My favorite thing about being married is having that one person who cares as deeply about your family, children, success, growth, future, etc as much as you do. The person who wants to hear all the little details about what the kids did that day. It's so nice to have someone to be just as engaged in these things as you are. Devin's engagement and energy as a father blesses me every single day.

Our hardest years of marriage have always coincided with the addition of a child to our family (which means that 3 kids in seven years of marriage hasn't always been easy), so I'm happy to look forward to year 8 knowing that the third kid adjustment is behind us and hopefully we can enjoy a bit more time to focus on one another.

2011

























2019


Postpartum Brain

I'm kind of missing the days when I unloaded my thoughts or opinions on to my blog. Though, I'd be so embarrassed to go back and read those posts...which is why I never do. And you shouldn't either.

My brain is so full right now. I'm sure most women can relate to this. When do our brains ever stop?!

I've noticed that in the Fall I tend to be more contemplative and reflective about life. I also tend to be this way in postpartum, so my brain is on overdrive right now. Speaking of postpartum, how long is that phase? Like how long can one claim postpartum rights for everything that's screwed up about them?

A few months after I have a baby lots of things tend to surface. It's happened every time and tends to last until I stop breastfeeding. It's not a fun time but it allows me, or rather forces me, to work through some things that I might otherwise be able to push aside.

I can tell there are people in my life who think I should stop breastfeeding. But I just can't bring myself to do that - at least not yet. Though I have found myself pulling back my goal from nursing for one year to nursing for nine months.

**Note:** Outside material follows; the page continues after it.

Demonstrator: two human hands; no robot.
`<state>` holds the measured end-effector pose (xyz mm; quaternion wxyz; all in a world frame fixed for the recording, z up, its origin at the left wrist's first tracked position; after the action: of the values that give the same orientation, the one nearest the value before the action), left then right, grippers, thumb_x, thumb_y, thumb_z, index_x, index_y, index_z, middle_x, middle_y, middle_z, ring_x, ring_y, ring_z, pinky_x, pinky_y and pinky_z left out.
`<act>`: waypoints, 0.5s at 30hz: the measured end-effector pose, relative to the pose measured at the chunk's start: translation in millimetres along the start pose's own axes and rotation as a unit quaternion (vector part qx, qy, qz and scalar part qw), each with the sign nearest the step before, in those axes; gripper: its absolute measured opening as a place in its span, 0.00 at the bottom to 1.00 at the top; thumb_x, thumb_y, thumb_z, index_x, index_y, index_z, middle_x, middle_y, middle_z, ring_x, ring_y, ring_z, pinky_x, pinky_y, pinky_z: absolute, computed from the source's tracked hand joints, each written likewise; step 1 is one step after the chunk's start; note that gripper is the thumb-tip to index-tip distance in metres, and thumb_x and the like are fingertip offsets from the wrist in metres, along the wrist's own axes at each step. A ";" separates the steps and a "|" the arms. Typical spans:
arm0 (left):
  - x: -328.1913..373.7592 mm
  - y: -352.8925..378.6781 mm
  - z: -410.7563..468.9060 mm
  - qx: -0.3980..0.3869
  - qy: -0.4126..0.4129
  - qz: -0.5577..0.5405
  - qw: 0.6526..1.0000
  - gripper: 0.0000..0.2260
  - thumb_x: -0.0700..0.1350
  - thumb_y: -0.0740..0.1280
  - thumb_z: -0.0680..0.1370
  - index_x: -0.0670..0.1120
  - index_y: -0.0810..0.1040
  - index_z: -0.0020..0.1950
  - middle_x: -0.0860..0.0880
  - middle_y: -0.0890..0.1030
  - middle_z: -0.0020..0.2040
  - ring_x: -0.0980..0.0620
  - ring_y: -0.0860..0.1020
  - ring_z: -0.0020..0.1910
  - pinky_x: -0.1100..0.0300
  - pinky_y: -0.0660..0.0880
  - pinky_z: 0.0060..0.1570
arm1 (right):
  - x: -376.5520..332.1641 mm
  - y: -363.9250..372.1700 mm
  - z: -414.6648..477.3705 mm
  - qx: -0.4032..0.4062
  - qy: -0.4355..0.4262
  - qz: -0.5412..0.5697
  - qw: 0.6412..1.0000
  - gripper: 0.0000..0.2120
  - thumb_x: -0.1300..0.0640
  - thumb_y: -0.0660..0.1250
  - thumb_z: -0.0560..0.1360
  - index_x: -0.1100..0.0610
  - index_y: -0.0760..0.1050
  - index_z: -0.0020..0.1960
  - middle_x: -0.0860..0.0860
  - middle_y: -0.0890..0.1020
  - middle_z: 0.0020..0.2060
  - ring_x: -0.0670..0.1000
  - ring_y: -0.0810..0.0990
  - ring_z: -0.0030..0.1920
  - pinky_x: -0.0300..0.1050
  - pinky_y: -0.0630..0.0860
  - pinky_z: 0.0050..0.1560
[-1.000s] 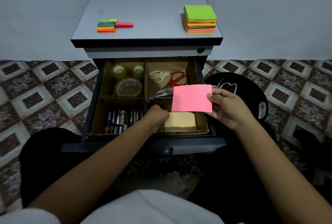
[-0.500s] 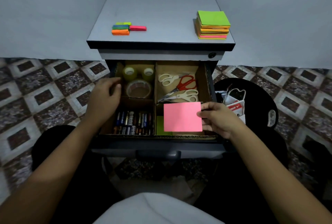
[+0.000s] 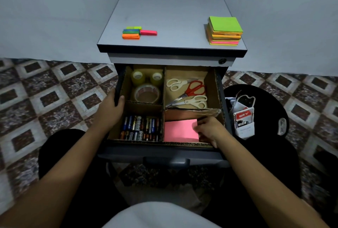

This isn't something I'm unwilling to be open about. If I were talking to you in person and you wanted details, I'm an open book. But being an open book on the internet is a whole other thing...I think it has the potential to lead to insecurity and hurt with how people do or do not respond. I think for the most part people are great and empathetic, but you're always going to have someone who just doesn't get it.

Anyway, a few pictures that bring up some warm, happy feelings about this season...

Glimpses of the three brothers. Soren is too small to engage in most of their activity, but I love to see them all together and enjoying one another.



Somehow Soren is closing in on six months, which makes me feel sad at the speed of things, but happy to have such a thriving little guy. More on him in a six month post coming soon (hopefully).



Our local park is gorgeous most of the year, but was especially charming Saturday morning. You know the lighting is great when pictures from my old iPhone don't need a filter. This morning reaffirmed to me that I need to be out in nature more. It's so good for my soul.